WORK TASK: Copy each line that includes the string "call" from the material into your answer.

===== EXERCISE DATA

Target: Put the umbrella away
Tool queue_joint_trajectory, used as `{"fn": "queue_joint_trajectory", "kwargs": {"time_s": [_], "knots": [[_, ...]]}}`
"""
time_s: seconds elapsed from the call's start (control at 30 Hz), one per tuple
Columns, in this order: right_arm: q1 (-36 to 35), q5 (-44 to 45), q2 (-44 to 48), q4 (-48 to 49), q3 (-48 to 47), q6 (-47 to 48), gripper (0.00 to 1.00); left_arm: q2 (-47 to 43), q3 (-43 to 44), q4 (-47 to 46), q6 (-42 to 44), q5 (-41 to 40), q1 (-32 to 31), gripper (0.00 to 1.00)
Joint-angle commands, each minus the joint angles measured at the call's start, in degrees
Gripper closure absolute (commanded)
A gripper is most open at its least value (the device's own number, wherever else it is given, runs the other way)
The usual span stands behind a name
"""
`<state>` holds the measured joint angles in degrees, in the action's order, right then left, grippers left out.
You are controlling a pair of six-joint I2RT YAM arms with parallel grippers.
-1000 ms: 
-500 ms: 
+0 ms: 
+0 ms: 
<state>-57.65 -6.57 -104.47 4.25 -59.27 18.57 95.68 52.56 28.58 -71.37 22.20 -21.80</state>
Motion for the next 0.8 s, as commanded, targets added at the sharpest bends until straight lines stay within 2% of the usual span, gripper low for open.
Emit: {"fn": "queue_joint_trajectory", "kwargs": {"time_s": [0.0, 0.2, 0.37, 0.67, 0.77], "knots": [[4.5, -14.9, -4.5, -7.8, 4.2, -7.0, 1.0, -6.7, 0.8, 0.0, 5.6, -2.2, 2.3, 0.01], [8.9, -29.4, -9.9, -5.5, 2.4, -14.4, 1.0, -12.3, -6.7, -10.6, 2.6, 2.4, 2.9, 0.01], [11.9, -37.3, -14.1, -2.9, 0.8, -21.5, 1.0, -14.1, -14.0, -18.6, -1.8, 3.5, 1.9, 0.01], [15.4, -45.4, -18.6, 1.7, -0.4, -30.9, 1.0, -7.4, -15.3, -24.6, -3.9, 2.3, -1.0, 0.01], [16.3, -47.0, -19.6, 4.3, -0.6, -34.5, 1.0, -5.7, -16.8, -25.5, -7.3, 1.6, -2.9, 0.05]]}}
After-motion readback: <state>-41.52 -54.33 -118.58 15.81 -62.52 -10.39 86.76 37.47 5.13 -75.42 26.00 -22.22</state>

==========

EXPECTED ANSWER:
time_s: seconds elapsed from the call's start (control at 30 Hz), one per tuple
Joint-angle commands, each minus the joint angles measured at the call's start, in degrees

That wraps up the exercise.